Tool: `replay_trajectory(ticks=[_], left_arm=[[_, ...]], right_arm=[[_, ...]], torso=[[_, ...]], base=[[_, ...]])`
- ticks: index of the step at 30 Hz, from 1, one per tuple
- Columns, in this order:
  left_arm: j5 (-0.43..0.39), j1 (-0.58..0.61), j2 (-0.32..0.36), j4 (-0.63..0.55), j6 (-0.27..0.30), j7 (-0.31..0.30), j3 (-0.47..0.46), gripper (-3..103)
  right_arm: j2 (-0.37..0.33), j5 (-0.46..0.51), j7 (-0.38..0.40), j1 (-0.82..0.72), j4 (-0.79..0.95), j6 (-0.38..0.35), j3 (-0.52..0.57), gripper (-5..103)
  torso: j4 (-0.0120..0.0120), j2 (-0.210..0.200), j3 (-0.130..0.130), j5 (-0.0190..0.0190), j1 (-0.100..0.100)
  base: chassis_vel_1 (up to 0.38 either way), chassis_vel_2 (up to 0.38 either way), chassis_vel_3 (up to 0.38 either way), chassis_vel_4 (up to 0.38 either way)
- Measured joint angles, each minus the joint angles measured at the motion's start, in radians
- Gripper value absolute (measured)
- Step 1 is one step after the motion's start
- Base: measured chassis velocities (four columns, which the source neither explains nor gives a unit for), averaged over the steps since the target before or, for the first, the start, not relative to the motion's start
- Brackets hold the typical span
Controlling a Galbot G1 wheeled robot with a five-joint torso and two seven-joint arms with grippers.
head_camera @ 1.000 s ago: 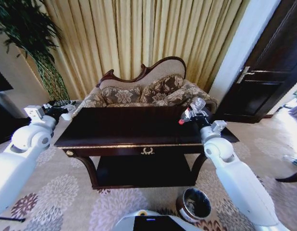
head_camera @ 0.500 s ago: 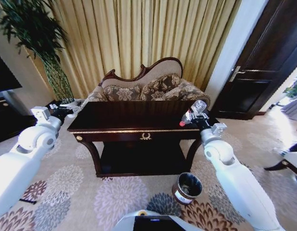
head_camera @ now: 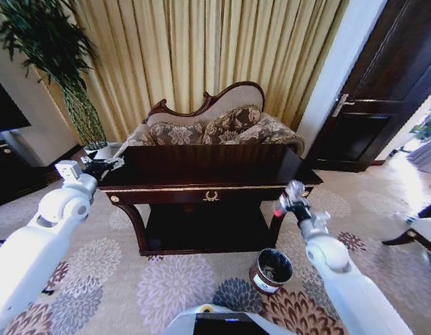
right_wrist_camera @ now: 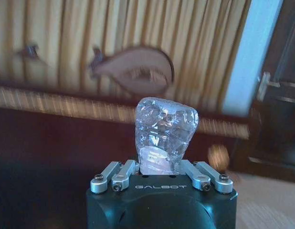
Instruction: Move to the front of the table and place the trash on the table into the trash bin.
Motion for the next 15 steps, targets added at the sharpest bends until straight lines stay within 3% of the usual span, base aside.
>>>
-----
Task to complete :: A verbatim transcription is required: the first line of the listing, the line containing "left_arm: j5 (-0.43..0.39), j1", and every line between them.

Task answer ::
Tool: `replay_trajectory(ticks=[_], left_arm=[[_, ...]], right_arm=[[_, ...]], torso=[[_, ...]], base=[[_, ...]])`
- ticks: index of the step at 30 Hz, from 1, one per tuple
- Columns, in this order:
  left_arm: j5 (-0.43..0.39), j1 (-0.58..0.61), j2 (-0.32..0.36), j4 (-0.63..0.55), j6 (-0.27..0.30), j7 (-0.31..0.30), j3 (-0.47..0.46), gripper (-3..103)

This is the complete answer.